Would you give again, exactly, the lines running from the line with "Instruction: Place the" to the end of the data below, both included?
○ ○ ○
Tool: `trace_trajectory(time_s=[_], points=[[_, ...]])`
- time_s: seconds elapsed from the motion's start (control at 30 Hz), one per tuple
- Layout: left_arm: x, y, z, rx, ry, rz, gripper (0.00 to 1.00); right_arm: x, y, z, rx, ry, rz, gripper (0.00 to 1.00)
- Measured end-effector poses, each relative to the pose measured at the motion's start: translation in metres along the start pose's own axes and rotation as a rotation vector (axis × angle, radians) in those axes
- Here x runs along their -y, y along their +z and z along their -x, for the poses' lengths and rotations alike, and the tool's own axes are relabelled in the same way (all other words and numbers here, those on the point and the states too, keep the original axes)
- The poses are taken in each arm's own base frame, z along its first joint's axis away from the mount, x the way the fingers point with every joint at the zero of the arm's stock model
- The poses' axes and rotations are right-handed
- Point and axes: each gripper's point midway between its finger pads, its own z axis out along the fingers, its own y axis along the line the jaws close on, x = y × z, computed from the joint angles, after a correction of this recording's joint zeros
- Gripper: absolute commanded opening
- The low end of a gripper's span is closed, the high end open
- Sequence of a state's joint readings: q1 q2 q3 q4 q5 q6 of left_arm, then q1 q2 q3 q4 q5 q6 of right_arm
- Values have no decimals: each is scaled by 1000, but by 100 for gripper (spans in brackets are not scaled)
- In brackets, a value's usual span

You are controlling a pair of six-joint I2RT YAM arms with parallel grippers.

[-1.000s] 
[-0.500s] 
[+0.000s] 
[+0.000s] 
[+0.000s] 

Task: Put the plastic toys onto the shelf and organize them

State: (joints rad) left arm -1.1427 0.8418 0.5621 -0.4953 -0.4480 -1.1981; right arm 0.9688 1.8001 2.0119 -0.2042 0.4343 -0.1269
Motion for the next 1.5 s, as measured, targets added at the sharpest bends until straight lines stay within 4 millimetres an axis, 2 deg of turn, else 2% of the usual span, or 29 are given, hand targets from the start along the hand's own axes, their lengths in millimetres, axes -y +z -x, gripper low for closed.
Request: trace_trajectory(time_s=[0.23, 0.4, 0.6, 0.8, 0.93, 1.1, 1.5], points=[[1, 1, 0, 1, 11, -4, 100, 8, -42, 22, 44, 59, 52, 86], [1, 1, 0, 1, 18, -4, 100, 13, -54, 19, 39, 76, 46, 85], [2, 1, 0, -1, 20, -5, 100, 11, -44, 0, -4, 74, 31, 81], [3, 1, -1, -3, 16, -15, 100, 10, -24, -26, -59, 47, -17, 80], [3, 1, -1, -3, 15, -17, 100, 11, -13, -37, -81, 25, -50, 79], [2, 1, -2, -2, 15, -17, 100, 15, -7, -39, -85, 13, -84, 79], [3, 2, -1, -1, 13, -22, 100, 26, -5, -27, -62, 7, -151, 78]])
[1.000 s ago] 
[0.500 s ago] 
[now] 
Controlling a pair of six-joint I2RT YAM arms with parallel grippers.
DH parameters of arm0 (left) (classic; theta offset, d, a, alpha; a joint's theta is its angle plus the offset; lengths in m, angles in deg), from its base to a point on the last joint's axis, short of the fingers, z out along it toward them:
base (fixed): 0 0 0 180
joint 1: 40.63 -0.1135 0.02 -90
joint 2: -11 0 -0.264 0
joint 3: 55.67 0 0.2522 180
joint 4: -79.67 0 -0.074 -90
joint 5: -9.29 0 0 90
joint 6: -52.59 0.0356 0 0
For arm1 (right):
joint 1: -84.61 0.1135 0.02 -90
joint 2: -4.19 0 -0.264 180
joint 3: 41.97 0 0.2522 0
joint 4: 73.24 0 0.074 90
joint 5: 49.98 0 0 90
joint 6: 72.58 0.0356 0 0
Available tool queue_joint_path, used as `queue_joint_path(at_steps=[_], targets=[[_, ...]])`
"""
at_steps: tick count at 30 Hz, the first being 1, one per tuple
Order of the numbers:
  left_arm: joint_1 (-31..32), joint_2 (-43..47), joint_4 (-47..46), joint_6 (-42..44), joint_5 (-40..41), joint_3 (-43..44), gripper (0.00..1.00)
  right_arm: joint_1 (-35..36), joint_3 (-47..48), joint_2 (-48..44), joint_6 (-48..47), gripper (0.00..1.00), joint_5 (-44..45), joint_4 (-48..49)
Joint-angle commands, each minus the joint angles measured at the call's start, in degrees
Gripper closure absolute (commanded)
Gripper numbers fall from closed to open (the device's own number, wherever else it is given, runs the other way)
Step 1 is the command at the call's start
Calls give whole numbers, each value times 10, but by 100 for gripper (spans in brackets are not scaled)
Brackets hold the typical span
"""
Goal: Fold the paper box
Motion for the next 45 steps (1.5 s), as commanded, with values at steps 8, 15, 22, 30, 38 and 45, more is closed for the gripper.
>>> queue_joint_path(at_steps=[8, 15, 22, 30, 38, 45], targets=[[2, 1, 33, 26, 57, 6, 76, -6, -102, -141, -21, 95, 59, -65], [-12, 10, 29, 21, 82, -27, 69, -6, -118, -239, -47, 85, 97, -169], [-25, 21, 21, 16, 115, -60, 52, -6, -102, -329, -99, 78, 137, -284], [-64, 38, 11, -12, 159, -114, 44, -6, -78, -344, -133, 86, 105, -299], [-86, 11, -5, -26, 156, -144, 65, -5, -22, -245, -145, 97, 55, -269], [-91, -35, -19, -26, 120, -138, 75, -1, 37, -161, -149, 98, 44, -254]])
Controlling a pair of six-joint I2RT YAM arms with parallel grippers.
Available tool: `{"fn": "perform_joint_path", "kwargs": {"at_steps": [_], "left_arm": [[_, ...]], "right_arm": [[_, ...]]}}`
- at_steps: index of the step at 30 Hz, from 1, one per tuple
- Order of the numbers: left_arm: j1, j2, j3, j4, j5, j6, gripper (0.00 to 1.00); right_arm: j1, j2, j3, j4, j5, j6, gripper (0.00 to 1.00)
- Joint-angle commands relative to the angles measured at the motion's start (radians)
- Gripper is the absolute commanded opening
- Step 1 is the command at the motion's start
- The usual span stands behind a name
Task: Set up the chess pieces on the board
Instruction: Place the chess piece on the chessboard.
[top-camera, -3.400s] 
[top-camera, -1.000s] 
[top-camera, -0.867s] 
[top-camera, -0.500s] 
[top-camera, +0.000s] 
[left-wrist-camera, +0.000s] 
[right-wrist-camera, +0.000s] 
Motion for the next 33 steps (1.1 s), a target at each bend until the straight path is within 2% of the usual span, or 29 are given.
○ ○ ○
## Solution to this problem
Instruction: Place the chess piece on the chessboard.
[top-camera, -3.400s] 
[top-camera, -1.000s] 
[top-camera, -0.867s] 
[top-camera, -0.500s] 
[top-camera, +0.000s] 
[left-wrist-camera, +0.000s] 
[right-wrist-camera, +0.000s] 
Motion for the next 33 steps (1.1 s), a target at each bend until the straight path is within 2% of the usual span, or 29 are given.

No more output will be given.